Summary: Many HTTP 429 error reported by kube-apiserver - problem disappeared after disabling APIPriorityAndFairness
Product: OpenShift Container Platform Reporter: Simon Reber <sreber>
Component: kube-apiserverAssignee: Abu Kashem <akashem>
Status: CLOSED NOTABUG QA Contact: Ke Wang <kewang>
Severity: high Docs Contact:
Priority: high    
Version: 4.5CC: akashem, anowak, aos-bugs, mfojtik, oarribas, ocasalsa, sttts, wlewis, xxia
Target Milestone: ---   
Target Release: ---   
Hardware: x86_64   
OS: Linux   
Whiteboard:
Fixed In Version: Doc Type: If docs needed, set a value
Doc Text:
Story Points: ---
Clone Of: Environment:
Last Closed: 2022-02-25 18:10:53 UTC Type: Bug
Regression: --- Mount Type: ---
Documentation: --- CRM:
Verified Versions: Category: ---
oVirt Team: --- RHEL 7.3 requirements from Atomic Host:
Cloudforms Team: --- Target Upstream Version:
Embargoed:

Description Simon Reber 2020-11-26 15:24:11 UTC
Description of problem:

Many HTTP 429 error reported by kube-apiserver, rendering OpenShift Container Platform 4.5.16 unusable (only way to recover is to reboot all OpenShift Container Platform - Control-Plane Node(s).

As we had knowledge about https://bugzilla.redhat.com/show_bug.cgi?id=1883589 we disabled APIPriorityAndFairness and did monitor the behavior to see if the problem did come back. So far it remains stable and thus the question is, why we still see problems, considering that improvements around APIPriorityAndFairness landed in OpenShift Container Platform 4.5.16

 + https://access.redhat.com/solutions/5448851


Version-Release number of selected component (if applicable):

 - 4.5.16

How reproducible:

 - N/A

Steps to Reproduce:
1. N/A

Actual results:

Many HTTP 429 being reported in the audit logs and OpenShift Container Platform - Control-Plane becomes unusable. Disabling APIPriorityAndFairness solved the problem

Expected results:

No problem being reported, even with APIPriorityAndFairness being enabled

Additional info:

Comment 11 Abu Kashem 2020-12-07 19:34:17 UTC
sreber,

I downloaded the prometheus dump, the tar ball seems to be corrupt. I get an `unexpected EOF` error when I try to extract it.
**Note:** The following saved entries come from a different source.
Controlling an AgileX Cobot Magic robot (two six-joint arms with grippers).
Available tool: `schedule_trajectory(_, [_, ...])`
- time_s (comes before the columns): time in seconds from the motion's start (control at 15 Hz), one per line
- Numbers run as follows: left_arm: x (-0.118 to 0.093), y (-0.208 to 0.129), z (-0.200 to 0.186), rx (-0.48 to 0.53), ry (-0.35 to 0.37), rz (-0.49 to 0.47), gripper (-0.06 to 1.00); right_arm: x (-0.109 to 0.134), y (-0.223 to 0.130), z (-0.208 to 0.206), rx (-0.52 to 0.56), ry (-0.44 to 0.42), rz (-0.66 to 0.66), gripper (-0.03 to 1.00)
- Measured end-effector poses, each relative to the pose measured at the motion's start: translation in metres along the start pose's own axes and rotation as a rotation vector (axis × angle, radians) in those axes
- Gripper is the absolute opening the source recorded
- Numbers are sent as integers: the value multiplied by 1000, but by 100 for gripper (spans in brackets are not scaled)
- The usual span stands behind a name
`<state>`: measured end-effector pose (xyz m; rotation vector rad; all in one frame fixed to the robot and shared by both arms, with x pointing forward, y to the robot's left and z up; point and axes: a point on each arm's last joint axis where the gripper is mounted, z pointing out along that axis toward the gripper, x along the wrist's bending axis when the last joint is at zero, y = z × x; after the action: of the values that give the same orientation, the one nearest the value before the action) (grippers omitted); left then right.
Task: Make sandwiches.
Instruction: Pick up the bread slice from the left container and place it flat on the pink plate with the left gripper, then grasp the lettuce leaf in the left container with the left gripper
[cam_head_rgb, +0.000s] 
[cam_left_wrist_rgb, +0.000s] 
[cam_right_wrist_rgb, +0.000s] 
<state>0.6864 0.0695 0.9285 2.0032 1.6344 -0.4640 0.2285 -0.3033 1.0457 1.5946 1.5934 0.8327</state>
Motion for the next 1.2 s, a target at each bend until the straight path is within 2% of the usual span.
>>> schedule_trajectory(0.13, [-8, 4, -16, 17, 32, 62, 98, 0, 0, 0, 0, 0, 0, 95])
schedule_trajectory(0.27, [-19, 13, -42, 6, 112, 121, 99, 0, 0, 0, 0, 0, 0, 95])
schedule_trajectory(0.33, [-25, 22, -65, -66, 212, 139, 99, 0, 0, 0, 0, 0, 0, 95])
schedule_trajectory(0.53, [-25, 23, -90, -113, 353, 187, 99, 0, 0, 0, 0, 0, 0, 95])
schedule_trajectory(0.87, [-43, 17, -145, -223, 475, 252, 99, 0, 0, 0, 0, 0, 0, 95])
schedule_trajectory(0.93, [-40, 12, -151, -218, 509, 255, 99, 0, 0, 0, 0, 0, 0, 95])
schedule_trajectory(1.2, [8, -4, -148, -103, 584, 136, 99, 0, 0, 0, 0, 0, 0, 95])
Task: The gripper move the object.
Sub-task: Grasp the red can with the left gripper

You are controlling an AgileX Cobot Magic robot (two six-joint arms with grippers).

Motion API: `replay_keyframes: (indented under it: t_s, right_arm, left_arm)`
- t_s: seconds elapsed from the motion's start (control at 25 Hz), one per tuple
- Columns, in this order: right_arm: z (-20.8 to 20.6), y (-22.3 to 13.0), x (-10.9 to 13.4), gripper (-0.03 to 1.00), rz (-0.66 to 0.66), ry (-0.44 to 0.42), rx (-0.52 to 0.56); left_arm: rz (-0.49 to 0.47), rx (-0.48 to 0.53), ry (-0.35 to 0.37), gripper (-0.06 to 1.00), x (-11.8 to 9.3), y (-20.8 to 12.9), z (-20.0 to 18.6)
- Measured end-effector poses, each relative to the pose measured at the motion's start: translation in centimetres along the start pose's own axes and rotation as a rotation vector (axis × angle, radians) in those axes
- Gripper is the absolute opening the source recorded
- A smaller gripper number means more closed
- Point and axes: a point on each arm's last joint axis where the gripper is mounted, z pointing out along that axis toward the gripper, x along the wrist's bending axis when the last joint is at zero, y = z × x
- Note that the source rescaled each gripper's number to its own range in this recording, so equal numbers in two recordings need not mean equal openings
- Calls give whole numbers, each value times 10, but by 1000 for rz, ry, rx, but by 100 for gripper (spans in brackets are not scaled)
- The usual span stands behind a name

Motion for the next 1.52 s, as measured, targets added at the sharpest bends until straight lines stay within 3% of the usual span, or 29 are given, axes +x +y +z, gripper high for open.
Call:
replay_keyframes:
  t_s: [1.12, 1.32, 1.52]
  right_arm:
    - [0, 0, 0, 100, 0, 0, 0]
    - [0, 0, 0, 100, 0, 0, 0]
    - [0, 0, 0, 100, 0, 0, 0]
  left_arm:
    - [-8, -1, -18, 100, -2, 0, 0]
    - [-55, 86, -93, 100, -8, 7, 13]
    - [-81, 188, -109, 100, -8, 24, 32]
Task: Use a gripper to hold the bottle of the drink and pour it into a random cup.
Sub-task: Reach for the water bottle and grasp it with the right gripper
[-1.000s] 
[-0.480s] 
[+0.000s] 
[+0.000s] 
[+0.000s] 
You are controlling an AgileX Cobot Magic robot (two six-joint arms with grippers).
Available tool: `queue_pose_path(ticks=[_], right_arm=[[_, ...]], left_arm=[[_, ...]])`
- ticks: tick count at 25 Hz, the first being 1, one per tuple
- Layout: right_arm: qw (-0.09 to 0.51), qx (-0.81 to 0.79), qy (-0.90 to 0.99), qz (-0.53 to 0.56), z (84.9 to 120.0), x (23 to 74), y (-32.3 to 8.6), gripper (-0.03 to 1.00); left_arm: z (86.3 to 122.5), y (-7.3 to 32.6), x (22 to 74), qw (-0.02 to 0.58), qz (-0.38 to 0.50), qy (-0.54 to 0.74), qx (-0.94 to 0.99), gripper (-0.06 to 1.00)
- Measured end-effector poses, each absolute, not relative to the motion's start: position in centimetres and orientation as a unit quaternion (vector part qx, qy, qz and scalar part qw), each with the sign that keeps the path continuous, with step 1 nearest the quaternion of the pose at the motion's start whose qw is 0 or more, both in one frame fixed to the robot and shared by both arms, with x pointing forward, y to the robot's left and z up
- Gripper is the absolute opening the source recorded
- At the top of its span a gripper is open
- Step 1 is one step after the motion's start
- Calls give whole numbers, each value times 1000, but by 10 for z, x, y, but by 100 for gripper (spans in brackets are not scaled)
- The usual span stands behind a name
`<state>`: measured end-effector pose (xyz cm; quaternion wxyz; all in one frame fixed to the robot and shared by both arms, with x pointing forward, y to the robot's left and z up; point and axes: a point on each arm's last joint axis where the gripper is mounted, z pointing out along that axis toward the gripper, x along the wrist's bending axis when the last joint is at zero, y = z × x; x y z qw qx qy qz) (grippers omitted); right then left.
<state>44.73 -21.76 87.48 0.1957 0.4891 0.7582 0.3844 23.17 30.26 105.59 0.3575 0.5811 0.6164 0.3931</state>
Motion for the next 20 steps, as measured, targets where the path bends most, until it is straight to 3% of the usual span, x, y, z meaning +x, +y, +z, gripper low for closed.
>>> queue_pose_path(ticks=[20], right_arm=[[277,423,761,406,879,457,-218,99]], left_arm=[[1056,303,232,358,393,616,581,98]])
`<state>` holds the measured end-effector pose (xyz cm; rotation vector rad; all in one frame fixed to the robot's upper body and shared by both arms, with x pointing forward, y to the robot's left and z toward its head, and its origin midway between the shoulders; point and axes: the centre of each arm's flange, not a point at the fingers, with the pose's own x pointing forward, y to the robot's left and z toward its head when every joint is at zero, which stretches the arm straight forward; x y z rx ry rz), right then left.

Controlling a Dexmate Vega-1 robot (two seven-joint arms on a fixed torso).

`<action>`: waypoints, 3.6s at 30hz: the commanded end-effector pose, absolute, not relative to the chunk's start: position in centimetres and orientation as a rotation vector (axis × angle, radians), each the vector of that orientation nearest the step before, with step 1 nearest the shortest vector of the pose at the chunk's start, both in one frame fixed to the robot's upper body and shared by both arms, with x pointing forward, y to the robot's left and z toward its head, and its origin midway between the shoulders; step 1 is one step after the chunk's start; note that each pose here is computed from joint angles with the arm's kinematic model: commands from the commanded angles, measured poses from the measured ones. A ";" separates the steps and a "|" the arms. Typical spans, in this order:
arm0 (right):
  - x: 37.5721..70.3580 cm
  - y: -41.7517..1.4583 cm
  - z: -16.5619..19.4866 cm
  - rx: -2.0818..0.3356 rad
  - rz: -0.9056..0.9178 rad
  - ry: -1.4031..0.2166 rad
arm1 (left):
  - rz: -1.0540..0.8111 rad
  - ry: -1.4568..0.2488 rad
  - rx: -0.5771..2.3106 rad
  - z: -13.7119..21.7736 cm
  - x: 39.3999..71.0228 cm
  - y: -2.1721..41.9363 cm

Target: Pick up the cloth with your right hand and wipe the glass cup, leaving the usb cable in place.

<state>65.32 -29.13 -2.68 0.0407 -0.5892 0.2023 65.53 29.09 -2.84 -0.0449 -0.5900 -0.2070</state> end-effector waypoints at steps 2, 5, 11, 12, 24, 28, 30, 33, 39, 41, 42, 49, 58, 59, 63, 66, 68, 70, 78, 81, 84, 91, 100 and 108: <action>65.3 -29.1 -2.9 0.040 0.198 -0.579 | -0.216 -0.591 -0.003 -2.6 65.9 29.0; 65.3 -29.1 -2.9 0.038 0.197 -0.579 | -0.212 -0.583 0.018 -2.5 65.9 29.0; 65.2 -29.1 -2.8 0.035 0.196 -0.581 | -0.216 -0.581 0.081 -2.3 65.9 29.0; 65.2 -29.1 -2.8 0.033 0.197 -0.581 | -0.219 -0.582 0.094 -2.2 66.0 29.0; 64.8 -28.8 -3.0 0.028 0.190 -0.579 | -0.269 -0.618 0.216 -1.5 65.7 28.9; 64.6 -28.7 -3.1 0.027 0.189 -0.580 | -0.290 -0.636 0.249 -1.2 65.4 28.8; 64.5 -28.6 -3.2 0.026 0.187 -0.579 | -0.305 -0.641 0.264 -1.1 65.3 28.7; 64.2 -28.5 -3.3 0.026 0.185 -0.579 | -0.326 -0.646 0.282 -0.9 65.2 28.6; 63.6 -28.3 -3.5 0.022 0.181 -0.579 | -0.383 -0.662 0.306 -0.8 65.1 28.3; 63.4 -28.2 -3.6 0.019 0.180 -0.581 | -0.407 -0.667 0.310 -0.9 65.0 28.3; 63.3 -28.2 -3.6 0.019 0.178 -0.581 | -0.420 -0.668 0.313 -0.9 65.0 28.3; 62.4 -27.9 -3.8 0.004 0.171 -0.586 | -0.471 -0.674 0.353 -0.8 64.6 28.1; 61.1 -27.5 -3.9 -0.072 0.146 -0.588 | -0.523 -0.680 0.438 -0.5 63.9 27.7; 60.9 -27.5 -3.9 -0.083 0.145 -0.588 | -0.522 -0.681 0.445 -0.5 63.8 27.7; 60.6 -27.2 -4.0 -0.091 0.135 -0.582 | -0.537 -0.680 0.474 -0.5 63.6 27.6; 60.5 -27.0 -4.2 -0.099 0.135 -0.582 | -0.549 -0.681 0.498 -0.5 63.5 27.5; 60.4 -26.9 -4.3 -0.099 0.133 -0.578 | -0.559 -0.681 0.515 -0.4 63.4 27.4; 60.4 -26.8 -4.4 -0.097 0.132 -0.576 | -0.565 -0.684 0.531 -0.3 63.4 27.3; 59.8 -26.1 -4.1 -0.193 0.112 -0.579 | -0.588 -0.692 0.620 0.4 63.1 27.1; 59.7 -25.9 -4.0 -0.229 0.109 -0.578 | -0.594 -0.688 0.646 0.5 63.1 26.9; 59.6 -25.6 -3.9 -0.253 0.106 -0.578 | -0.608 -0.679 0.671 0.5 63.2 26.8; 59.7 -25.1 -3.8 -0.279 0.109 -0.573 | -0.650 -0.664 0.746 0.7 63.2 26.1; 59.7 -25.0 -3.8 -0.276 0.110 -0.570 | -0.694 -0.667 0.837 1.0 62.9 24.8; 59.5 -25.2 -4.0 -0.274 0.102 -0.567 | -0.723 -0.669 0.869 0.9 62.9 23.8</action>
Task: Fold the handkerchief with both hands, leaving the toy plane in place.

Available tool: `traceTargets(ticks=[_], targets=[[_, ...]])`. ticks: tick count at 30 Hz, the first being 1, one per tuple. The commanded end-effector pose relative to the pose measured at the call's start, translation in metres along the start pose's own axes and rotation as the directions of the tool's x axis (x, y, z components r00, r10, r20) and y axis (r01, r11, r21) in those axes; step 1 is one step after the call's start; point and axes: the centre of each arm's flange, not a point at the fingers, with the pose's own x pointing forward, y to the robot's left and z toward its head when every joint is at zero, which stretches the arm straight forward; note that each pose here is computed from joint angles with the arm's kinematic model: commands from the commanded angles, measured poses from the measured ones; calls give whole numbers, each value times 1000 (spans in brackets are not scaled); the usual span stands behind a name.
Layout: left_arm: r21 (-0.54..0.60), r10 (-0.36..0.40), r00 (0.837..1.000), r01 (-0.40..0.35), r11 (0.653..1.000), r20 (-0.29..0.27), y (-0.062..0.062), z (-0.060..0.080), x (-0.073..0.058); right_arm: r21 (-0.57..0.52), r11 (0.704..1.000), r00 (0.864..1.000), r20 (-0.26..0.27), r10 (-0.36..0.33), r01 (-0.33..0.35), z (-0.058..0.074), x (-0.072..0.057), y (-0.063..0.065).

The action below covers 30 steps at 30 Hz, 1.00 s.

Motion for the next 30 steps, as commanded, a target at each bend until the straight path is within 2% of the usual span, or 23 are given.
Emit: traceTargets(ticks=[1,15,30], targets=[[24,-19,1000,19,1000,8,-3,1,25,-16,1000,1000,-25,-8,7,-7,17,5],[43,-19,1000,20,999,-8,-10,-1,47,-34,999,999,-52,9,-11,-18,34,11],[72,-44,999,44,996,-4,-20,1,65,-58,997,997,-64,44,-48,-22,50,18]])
Comment 17 Abu Kashem 2021-01-08 15:36:03 UTC
sreber,
looking at the metrics, it looks like it is hitting the p&f panic bug.
To work around the issue, you can apply the following yaml, this exempts cluster workload from service-accounts. This should stabilize the cluster while you have p&f enabled. 
Also, we need to pin point the underlying root cause (the panic we are seeing). I will check the must-gather log to pin point the panic.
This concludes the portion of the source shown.